Search the data for the string "outline" and copy each line where it turns up.

══ DATA SUPPLIED ══

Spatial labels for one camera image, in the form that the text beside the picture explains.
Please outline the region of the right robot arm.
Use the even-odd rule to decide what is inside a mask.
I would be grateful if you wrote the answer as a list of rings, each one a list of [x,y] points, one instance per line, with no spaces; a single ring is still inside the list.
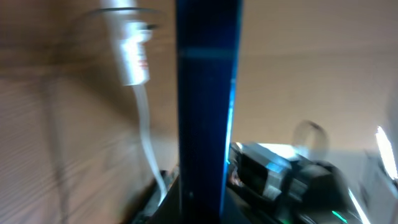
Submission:
[[[290,145],[229,148],[227,188],[249,223],[367,223],[341,171]]]

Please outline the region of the white power strip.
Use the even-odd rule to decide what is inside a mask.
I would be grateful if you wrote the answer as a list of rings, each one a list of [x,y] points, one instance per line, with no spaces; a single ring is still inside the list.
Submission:
[[[144,43],[152,35],[148,24],[136,19],[143,9],[131,0],[101,0],[111,45],[124,86],[143,85],[149,80]]]

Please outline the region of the blue-screen Galaxy smartphone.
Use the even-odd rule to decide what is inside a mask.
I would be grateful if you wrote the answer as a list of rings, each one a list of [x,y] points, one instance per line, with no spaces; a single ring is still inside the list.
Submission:
[[[223,216],[242,2],[176,3],[180,212],[184,223]]]

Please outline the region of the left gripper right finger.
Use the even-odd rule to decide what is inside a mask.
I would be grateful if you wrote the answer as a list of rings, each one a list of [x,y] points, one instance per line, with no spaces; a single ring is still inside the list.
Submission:
[[[222,224],[271,224],[274,221],[251,210],[234,191],[226,188]]]

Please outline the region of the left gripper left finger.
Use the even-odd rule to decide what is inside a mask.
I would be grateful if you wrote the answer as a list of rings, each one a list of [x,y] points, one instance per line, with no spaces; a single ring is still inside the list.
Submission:
[[[160,193],[157,187],[133,218],[133,224],[179,224],[180,187],[179,177],[170,182],[166,197],[159,205]]]

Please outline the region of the ceiling light fixture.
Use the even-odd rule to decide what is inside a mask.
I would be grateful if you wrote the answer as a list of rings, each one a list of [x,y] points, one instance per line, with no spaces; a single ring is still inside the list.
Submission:
[[[377,127],[375,137],[386,174],[390,177],[390,179],[397,180],[397,167],[394,158],[394,152],[391,142],[381,126]]]

═══

YOUR RESPONSE
Please outline the region of the right robot arm.
Please outline the region of the white power strip.
Please outline the region of the blue-screen Galaxy smartphone.
Please outline the region of the left gripper right finger.
Please outline the region of the left gripper left finger.
Please outline the region of the ceiling light fixture.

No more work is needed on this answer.